**Required action:**
Return only the tail of the data below, word for word: the line with "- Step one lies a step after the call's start" and each line after it through the final one.

___

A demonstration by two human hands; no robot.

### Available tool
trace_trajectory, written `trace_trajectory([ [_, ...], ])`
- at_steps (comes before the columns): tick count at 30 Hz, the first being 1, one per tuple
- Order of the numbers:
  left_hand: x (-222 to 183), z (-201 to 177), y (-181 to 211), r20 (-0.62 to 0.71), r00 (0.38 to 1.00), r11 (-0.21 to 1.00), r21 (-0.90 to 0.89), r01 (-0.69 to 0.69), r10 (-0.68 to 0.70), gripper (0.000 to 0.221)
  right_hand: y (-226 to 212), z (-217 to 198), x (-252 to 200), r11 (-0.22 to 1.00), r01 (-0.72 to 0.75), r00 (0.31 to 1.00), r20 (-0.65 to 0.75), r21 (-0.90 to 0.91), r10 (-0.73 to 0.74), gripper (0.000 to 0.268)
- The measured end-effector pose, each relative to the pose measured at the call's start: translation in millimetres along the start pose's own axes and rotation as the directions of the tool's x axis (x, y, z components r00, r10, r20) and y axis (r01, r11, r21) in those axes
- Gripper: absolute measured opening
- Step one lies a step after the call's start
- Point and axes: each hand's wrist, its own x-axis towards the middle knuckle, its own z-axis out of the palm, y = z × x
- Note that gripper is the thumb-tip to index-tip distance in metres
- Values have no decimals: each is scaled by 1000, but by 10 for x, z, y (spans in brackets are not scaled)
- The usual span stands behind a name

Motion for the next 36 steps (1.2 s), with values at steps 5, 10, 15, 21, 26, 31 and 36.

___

**Solution:**
- Step one lies a step after the call's start
- Point and axes: each hand's wrist, its own x-axis towards the middle knuckle, its own z-axis out of the palm, y = z × x
- Note that gripper is the thumb-tip to index-tip distance in metres
- Values have no decimals: each is scaled by 1000, but by 10 for x, z, y (spans in brackets are not scaled)
- The usual span stands behind a name

Motion for the next 36 steps (1.2 s), with values at steps 5, 10, 15, 21, 26, 31 and 36.

The output is now finished.